# TO DO:
Read the listing and extract each line that includes the word "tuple".
=== Begin Enclosure ===
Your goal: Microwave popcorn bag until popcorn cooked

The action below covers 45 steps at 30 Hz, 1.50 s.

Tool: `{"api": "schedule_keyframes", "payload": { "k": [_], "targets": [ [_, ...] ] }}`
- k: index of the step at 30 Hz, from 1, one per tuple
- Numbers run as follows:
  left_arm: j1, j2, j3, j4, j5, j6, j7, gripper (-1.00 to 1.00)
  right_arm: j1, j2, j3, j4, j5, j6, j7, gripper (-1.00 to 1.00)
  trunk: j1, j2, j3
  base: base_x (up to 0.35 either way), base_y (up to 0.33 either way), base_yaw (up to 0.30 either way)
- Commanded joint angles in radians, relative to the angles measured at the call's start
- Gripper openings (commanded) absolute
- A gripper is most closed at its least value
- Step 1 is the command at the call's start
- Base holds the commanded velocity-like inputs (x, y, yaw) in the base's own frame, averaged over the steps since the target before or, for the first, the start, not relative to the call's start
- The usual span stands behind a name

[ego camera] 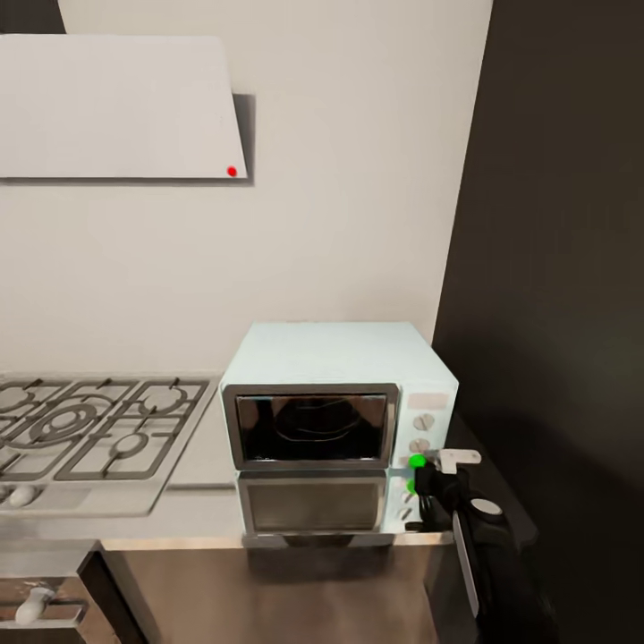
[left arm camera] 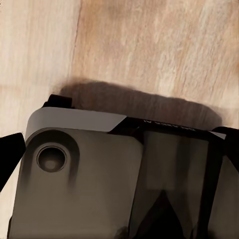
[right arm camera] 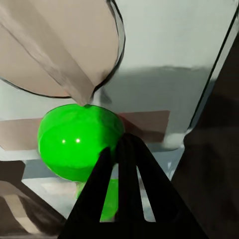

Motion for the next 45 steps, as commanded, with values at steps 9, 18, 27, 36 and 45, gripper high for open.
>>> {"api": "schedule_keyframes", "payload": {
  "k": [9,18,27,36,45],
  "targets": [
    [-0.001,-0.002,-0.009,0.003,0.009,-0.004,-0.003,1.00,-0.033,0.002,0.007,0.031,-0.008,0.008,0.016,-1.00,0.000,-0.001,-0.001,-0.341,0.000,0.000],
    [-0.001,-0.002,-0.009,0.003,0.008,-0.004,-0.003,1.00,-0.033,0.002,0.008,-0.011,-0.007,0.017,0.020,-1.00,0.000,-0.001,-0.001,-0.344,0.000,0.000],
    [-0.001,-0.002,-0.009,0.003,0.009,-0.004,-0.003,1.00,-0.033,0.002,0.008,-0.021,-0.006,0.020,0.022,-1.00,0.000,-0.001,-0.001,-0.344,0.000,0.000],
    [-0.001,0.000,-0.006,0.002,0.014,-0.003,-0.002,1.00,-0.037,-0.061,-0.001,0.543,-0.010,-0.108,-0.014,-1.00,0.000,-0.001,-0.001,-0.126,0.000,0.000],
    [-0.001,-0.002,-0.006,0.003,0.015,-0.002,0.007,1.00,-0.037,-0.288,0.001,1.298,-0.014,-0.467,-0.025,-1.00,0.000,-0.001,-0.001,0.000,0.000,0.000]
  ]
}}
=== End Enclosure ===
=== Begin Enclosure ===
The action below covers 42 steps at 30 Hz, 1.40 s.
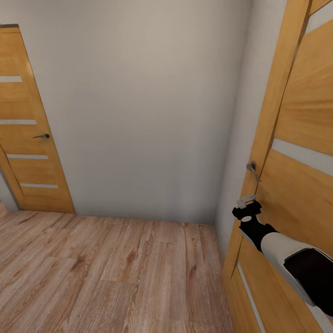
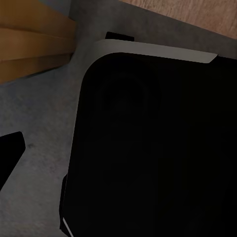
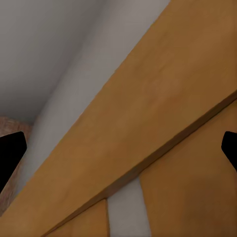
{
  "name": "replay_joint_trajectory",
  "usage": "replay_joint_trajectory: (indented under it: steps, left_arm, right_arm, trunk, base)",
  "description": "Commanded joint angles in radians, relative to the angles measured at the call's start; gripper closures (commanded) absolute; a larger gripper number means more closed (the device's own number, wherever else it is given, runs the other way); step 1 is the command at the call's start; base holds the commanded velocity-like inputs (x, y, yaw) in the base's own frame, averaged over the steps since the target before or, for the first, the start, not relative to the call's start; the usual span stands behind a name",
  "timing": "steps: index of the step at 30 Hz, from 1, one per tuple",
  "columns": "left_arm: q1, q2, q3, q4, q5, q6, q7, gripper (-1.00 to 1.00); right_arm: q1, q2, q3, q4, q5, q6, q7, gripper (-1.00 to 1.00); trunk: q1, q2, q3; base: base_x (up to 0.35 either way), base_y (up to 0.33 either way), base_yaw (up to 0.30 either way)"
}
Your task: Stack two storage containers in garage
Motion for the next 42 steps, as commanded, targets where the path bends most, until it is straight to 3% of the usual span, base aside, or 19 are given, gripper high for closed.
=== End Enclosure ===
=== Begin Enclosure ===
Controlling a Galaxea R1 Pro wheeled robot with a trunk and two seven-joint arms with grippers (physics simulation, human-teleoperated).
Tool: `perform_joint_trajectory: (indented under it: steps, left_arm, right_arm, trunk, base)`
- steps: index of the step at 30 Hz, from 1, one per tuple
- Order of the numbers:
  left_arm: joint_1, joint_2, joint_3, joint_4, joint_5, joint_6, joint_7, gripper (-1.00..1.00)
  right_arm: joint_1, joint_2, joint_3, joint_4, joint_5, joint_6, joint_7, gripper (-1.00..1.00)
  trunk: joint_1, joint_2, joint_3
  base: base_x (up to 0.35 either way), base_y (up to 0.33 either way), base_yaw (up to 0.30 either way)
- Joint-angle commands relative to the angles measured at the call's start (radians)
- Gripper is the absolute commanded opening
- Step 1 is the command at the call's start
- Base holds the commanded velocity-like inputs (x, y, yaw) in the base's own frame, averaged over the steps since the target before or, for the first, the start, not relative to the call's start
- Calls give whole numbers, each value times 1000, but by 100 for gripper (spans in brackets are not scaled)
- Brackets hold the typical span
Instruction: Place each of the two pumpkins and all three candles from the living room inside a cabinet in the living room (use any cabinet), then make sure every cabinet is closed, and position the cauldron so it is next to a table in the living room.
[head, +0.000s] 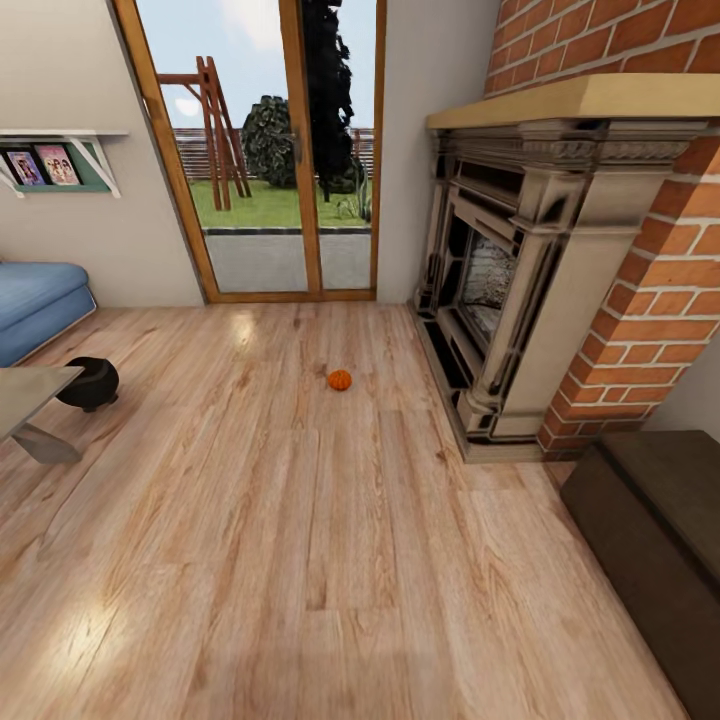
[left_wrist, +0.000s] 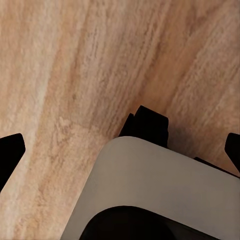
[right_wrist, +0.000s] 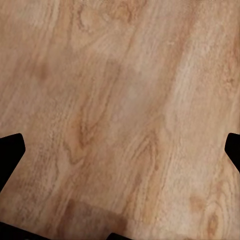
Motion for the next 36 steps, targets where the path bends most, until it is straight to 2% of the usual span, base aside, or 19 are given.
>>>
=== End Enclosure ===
# TASK SOLUTION:
- k: index of the step at 30 Hz, from 1, one per tuple
  "timing": "steps: index of the step at 30 Hz, from 1, one per tuple",
- steps: index of the step at 30 Hz, from 1, one per tuple

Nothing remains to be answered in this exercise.